The short version: it is no longer about where the key is stored. It is that a promptable process holds it at all.

The options ladder

There is no single right answer. There is a ladder, and each rung trades convenience for a smaller blast radius. The honest move is to climb only as high as your blast radius demands.

Rung 0: hardcoded in source

The thing everyone does once and regrets. A literal sk-... in a script, a token pasted into mcp.json. It works until the file lands in a commit, and the GitGuardian numbers above are the receipt for how often it does.
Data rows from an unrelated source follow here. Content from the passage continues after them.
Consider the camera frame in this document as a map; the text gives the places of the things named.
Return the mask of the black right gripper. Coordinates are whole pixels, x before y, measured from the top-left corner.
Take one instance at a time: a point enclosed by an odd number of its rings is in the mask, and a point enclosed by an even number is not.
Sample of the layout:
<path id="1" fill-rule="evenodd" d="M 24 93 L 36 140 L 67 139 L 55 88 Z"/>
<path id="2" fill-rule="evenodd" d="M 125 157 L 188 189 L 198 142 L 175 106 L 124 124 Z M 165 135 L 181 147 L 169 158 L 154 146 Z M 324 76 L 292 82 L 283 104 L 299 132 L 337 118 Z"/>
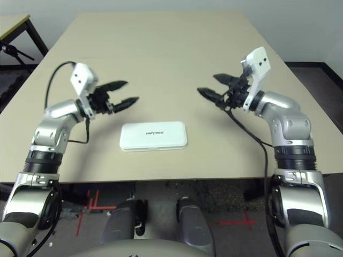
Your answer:
<path id="1" fill-rule="evenodd" d="M 246 98 L 249 95 L 248 89 L 250 87 L 248 79 L 245 76 L 234 77 L 225 73 L 213 75 L 219 83 L 228 86 L 228 90 L 224 93 L 227 96 L 224 100 L 223 108 L 242 108 Z M 223 101 L 223 96 L 212 89 L 202 87 L 197 88 L 198 93 L 213 103 L 220 103 Z"/>

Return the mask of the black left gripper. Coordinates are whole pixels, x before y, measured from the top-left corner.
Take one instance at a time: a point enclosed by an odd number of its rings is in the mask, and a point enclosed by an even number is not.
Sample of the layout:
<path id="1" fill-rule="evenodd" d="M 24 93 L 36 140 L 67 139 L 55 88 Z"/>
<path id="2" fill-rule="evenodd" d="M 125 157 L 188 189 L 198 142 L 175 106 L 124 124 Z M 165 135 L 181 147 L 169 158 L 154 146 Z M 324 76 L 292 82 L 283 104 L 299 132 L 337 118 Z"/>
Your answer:
<path id="1" fill-rule="evenodd" d="M 118 90 L 126 84 L 128 84 L 127 81 L 118 80 L 97 86 L 94 92 L 90 93 L 87 97 L 91 109 L 96 114 L 112 114 L 131 107 L 139 100 L 139 97 L 129 97 L 118 104 L 112 104 L 109 102 L 108 92 Z"/>

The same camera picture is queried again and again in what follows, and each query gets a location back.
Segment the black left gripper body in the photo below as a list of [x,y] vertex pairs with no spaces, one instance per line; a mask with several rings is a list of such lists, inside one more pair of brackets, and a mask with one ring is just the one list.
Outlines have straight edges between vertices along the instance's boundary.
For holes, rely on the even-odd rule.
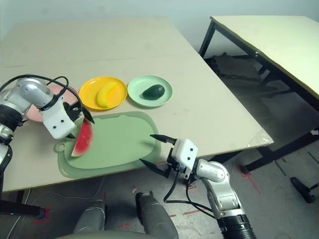
[[75,122],[82,112],[82,105],[79,101],[74,102],[73,104],[69,104],[67,102],[63,103],[65,112],[67,113],[68,117]]

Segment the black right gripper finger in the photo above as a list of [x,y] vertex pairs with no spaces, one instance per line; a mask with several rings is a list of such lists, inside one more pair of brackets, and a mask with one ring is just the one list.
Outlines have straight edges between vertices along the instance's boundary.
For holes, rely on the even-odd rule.
[[171,144],[175,144],[177,139],[166,136],[166,135],[162,135],[162,134],[151,134],[150,135],[152,138],[161,141],[163,143],[171,143]]
[[163,176],[165,178],[168,178],[169,175],[170,175],[170,171],[172,169],[171,165],[167,164],[165,165],[164,167],[158,167],[156,164],[153,164],[149,161],[146,161],[146,160],[143,160],[143,159],[140,159],[140,161],[148,168],[150,169],[152,172],[160,175],[160,176]]

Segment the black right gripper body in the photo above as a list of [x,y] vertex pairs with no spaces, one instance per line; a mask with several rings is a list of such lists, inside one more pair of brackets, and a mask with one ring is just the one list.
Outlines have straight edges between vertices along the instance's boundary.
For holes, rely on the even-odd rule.
[[177,173],[181,173],[190,184],[190,148],[171,148],[168,154],[167,163]]

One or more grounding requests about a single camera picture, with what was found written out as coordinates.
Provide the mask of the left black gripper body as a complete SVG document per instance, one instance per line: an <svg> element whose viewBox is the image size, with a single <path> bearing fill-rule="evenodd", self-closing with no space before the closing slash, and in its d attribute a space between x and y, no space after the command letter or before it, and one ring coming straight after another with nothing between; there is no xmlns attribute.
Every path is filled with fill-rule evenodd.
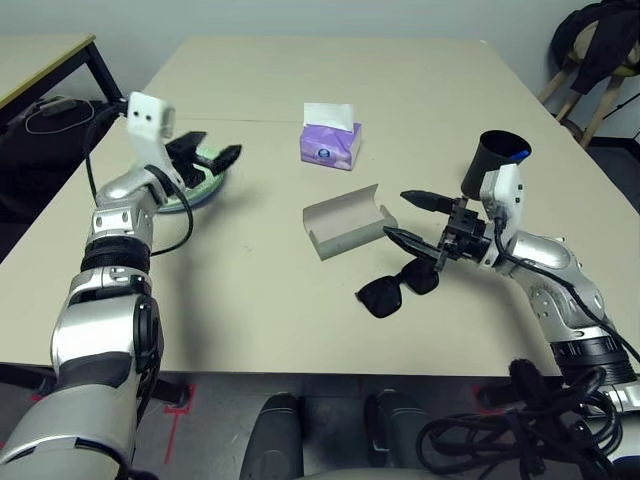
<svg viewBox="0 0 640 480"><path fill-rule="evenodd" d="M188 189L195 189L205 182L212 181L211 172L217 152L208 148L168 147L171 163L180 174Z"/></svg>

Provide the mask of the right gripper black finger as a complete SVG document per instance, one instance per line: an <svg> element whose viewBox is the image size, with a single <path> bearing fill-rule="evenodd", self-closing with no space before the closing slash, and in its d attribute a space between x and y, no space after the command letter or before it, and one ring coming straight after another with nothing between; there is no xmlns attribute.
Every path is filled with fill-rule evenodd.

Leaked credentials also tend to stay valid long after exposure, so a leak does not age out on its own. There is no defensible use of this rung. Move up.

Rung 1: environment variables

The default every framework pushes you toward. LangChain's ChatOpenAI infers the key from OPENAI_API_KEY if you do not pass one, and the canonical onboarding snippet is load_dotenv() then getpass:

python

import os, getpass
from dotenv import load_dotenv
from langchain_openai import ChatOpenAI

load_dotenv()
if not os.environ.get("OPENAI_API_KEY"):
    os.environ["OPENAI_API_KEY"] = getpass.getpass("Enter your OpenAI API key: ")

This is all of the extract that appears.